TP53 (cellular tumor antigen p53) acts as a tumor suppressor by inducing apoptosis or arresting growth depending on the physiological circumstances and cell type [80]. The TP53 protein (P04637) is 393 residues in length with 343 of these sites reported as natural variants that cause/lead to cancer including but not limited to colorectal and gastric cancers [41, 81, 82]. In our analysis of TP53 we have 16 taxa. Mutations in this gene radically affect function and therefore we would expect to find evidence of strong purifying selection across sites and lineages. However, results indicate that site specific positive selection is at work with 13 sites under positive selection, ω = 1.97. See Figure 2(d) and Table 2 for detailed analyses. On inspection of these 14 sites, we determine that 11 are located within the first region of the protein (positions 1–83), a region responsible for interaction with the methyltransferase HRMT1L2 and the recruiting of promoters to the TP53 gene [83]. We identified a cluster of positively selected sites, namely positions 46 and 47, along with an additional 7 sites within ten residues 39, 52, 53, 54, 55, 56, and 59 (see Additional file 4). Mutation of position 46 can abolish phosphorylation by HIPK2 and acetylation of K-382 by CREBBP [84]. Region 66–110 of TP53 is involved in interaction with WWOX protein and we have identified two sites (Swiss-Prot positions: 72 and 81), under positive selection within this region. Positively selected position 129, is located within a region reported to interact with HIPK1 (100–370) and AXIN1 (116–292), and in addition is also located within a region (positions 113–236) that is required for interaction with FBX042. Positively selected residue 355 is located within the CARM1 interaction region (300–393), the HIPK2 interacting region (319–360), and the oligomerization region (325–356).

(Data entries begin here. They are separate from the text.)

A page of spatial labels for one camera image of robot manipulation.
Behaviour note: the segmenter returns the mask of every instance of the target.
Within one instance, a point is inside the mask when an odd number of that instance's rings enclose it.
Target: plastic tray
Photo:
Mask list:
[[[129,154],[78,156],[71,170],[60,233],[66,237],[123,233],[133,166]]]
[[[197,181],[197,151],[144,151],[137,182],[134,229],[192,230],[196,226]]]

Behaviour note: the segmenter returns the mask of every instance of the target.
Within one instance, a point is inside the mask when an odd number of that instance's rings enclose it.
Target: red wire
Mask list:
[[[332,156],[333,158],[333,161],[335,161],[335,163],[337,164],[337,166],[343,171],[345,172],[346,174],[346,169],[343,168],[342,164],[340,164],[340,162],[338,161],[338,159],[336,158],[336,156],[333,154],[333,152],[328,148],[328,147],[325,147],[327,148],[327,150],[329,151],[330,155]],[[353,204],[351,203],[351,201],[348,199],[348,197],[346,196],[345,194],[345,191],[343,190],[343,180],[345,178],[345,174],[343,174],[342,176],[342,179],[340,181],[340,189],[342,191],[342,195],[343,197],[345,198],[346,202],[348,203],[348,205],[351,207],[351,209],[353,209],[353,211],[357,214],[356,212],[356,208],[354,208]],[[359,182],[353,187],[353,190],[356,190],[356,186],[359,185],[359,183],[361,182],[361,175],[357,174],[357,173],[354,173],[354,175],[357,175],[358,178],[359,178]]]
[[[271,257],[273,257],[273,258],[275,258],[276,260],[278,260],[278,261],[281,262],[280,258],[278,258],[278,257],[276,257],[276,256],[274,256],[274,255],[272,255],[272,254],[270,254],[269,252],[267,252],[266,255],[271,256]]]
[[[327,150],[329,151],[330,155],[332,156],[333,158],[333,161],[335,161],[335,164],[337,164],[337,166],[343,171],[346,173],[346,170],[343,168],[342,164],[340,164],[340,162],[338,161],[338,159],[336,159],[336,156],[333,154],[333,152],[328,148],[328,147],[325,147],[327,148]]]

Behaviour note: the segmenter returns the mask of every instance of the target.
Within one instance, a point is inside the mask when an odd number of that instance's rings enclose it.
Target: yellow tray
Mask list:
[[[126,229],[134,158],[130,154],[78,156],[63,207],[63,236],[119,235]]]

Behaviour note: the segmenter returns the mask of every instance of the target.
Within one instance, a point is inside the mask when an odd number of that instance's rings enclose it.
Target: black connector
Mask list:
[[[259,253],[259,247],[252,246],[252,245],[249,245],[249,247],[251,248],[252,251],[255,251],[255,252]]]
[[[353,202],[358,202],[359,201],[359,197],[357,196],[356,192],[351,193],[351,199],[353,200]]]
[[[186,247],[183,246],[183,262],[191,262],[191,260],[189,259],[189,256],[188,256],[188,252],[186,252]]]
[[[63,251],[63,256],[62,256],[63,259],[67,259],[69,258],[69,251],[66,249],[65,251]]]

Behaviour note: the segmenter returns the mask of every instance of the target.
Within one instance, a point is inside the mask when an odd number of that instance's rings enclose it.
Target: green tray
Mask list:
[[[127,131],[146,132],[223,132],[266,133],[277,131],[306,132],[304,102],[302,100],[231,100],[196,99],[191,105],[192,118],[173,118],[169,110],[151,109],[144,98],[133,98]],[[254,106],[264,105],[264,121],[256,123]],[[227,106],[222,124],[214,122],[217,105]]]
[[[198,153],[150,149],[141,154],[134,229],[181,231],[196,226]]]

The results we have presented are indicative of selective pressures acting in a lineage-specific manner. The positively selected sites we have identified in this study frequently reside in regions of functional importance, such as glycosylation sites, protease cleavage sites, and sites known to interact with proteins involved in DNA damage repair pathways. Also of note, positively selected residues are frequently located at, or in close proximity to, known cancer associated sites although the statistical significance of these coincidences cannot be concluded with such a small sample sizes. Larger sample sizes and more complete functional information will be hugely beneficial in resolving whether these positively selected residues are most likely positioned to or at variants associated with cancer.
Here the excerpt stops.